→ **Description of the task**: What's wanted here is the full listing below, repeated exactly, with no images in it.

→ **Information shown**:
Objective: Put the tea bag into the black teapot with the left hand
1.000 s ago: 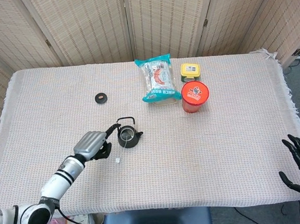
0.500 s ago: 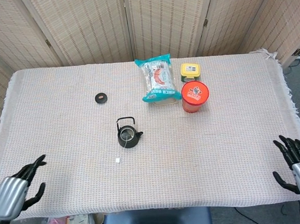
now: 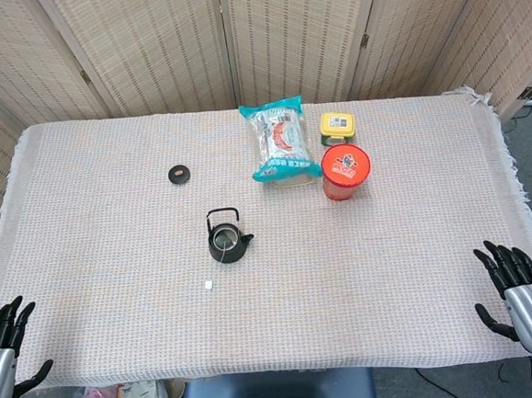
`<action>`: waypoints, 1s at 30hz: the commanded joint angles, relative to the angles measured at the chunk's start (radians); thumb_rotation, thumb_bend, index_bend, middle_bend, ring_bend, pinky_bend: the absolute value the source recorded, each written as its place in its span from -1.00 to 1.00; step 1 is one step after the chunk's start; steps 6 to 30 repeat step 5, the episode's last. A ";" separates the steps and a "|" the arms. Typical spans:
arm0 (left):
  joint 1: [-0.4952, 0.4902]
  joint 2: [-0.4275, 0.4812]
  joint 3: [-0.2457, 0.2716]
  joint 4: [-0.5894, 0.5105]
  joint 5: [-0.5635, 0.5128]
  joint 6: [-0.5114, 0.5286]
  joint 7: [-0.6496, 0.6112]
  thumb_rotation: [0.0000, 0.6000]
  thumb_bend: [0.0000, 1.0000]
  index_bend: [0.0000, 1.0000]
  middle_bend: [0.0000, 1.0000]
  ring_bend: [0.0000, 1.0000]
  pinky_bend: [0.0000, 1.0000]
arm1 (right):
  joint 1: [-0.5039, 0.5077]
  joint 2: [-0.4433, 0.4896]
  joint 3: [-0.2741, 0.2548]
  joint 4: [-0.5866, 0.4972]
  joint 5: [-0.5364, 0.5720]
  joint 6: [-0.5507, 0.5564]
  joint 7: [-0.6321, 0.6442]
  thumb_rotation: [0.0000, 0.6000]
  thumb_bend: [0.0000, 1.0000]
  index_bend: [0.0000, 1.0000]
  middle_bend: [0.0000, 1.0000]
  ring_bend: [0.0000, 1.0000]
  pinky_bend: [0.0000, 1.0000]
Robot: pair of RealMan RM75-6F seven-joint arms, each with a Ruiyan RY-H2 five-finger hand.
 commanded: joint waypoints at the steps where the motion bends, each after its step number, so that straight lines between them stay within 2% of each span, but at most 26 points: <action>1: 0.011 -0.001 -0.014 0.000 -0.002 0.006 0.011 1.00 -0.58 -1.00 -1.00 -1.00 -0.31 | -0.001 -0.002 0.000 0.000 0.001 0.001 -0.003 1.00 -0.46 -1.00 -1.00 -1.00 -1.00; 30: 0.018 0.000 -0.017 0.000 0.014 0.004 0.013 1.00 -0.58 -1.00 -1.00 -1.00 -0.32 | 0.002 -0.005 0.002 0.000 0.009 -0.007 -0.011 1.00 -0.46 -1.00 -1.00 -1.00 -1.00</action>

→ **Response**:
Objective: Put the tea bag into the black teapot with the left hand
1.000 s ago: 
0.500 s ago: 
now: 
`<action>`: waypoints, 1s at 30hz: the commanded joint angles, relative to the angles measured at the chunk's start (radians); thumb_rotation, thumb_bend, index_bend, middle_bend, ring_bend, pinky_bend: the absolute value the source recorded, each written as its place in its span from -1.00 to 1.00; step 1 is one step after the chunk's start; steps 6 to 30 repeat step 5, the episode's last. A ";" separates the steps and a "|" the arms. Typical spans:
arm0 (left):
  joint 1: [-0.4952, 0.4902]
  joint 2: [-0.4275, 0.4812]
  joint 3: [-0.2457, 0.2716]
  joint 4: [-0.5894, 0.5105]
  joint 5: [-0.5635, 0.5128]
  joint 6: [-0.5114, 0.5286]
  joint 7: [-0.6496, 0.6112]
  thumb_rotation: [0.0000, 0.6000]
  thumb_bend: [0.0000, 1.0000]
  index_bend: [0.0000, 1.0000]
  middle_bend: [0.0000, 1.0000]
  ring_bend: [0.0000, 1.0000]
  pinky_bend: [0.0000, 1.0000]
arm1 (right):
  joint 1: [-0.5039, 0.5077]
  joint 2: [-0.4433, 0.4896]
  joint 3: [-0.2741, 0.2548]
  joint 4: [-0.5866, 0.4972]
  joint 5: [-0.5364, 0.5720]
  joint 6: [-0.5507, 0.5564]
  joint 7: [-0.6321, 0.6442]
  thumb_rotation: [0.0000, 0.6000]
  thumb_bend: [0.0000, 1.0000]
  index_bend: [0.0000, 1.0000]
  middle_bend: [0.0000, 1.0000]
  ring_bend: [0.0000, 1.0000]
  pinky_bend: [0.0000, 1.0000]
Robot: pair of RealMan RM75-6F seven-joint arms, each with a Ruiyan RY-H2 five-finger hand.
 commanded: joint waypoints at the steps where the motion bends, each after its step number, so that straight lines between them stay within 2% of each span, but at most 26 points: <action>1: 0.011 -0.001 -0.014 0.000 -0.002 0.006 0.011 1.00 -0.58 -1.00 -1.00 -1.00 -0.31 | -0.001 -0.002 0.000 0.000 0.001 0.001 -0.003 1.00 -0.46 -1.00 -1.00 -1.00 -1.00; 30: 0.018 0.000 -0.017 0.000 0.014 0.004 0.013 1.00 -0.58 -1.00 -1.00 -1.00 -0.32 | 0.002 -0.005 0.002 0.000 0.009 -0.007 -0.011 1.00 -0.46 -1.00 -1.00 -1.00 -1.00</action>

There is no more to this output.